"Because she's been bothered into a sickness with this here thing a'ready, and it 's time it stopped now!"
"It was you started it, leavin' her lend the book off of you!"
"That's why I feel fur sparin' her some more trouble, seein' I was the instrument in the hands of Providence fur gettin' her into all this here mess. See?"
"I can't be sure when TO know if you're lyin' or not," said Mr. Getz helplessly.
"Mebbe you can't, Jake. Sometimes I'm swangfid if I'm sure, still, myself. But there's one thing you KIN be cocksure of—and that's a big doctor-bill unlest you do what I sayed."

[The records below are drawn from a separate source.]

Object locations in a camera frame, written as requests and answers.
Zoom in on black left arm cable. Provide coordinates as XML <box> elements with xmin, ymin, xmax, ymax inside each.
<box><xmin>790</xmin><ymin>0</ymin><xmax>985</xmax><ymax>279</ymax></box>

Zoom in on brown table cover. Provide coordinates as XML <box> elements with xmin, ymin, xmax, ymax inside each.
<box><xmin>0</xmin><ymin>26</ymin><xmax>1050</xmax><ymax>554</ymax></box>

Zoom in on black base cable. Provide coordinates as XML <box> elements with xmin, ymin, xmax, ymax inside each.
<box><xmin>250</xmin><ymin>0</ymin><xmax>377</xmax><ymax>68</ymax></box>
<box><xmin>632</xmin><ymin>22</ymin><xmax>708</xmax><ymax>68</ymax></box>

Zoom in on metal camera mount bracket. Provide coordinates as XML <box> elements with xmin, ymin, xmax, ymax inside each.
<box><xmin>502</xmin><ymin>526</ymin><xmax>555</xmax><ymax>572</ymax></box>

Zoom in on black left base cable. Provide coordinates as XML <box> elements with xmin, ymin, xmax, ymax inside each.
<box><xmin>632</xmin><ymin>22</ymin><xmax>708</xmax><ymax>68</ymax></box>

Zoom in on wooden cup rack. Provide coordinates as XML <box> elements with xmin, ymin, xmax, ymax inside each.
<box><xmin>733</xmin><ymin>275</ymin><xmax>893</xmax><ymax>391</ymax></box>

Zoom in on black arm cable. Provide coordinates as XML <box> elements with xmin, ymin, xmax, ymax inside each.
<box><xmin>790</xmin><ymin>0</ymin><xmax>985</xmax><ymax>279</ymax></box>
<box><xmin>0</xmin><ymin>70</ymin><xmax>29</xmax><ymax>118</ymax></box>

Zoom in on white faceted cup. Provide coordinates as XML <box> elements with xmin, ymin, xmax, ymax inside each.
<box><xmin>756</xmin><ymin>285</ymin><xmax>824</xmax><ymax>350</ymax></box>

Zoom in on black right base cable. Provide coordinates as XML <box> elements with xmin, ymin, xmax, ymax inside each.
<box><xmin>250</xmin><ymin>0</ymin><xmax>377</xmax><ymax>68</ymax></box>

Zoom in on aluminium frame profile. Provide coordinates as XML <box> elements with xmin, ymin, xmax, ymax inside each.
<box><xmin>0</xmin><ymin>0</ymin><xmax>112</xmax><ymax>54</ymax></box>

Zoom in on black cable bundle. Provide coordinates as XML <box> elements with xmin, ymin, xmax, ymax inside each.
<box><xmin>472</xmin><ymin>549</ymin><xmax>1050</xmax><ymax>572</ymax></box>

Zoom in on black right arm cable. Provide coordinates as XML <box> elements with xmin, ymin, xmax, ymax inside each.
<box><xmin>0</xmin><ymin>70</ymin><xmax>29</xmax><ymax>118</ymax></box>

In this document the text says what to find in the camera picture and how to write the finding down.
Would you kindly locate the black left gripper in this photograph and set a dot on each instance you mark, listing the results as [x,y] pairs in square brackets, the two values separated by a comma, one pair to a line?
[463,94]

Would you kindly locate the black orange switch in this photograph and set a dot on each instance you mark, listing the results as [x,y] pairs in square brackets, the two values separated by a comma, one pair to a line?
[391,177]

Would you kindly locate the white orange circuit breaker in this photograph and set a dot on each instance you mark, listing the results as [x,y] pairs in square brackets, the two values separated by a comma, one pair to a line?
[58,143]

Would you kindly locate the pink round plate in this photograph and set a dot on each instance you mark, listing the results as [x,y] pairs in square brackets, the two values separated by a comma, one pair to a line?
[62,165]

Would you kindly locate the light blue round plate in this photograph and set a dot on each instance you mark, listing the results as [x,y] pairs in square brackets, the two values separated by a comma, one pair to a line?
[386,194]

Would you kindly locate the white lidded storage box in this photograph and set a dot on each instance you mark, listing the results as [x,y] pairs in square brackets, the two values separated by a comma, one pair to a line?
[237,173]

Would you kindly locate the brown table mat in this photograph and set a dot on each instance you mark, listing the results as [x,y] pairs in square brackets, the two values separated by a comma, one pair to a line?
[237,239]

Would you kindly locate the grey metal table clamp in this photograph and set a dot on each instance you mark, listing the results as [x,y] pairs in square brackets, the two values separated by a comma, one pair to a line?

"Now that I know who she lent the book off of there ain't nothin' to bother her about," sullenly granted Mr. Getz. "And as fur punishment—she's had punishment a-plenty, I guess, in her bein' so sick."
"All right," the doctor said magnanimously. "There's one thing I 'll give you, Jake: you're a man of your word, if you ARE a Dutch hog!"
"A—WHATEVER?" Mr. Getz angrily demanded.
"And I don't see," the doctor complacently continued, rising and pulling his hat down to his eyebrows, preparatory to leaving, "where Tillie gets her fibbin' from. Certainly not from her pop."
"I don't mind her ever tellin' me no lie before."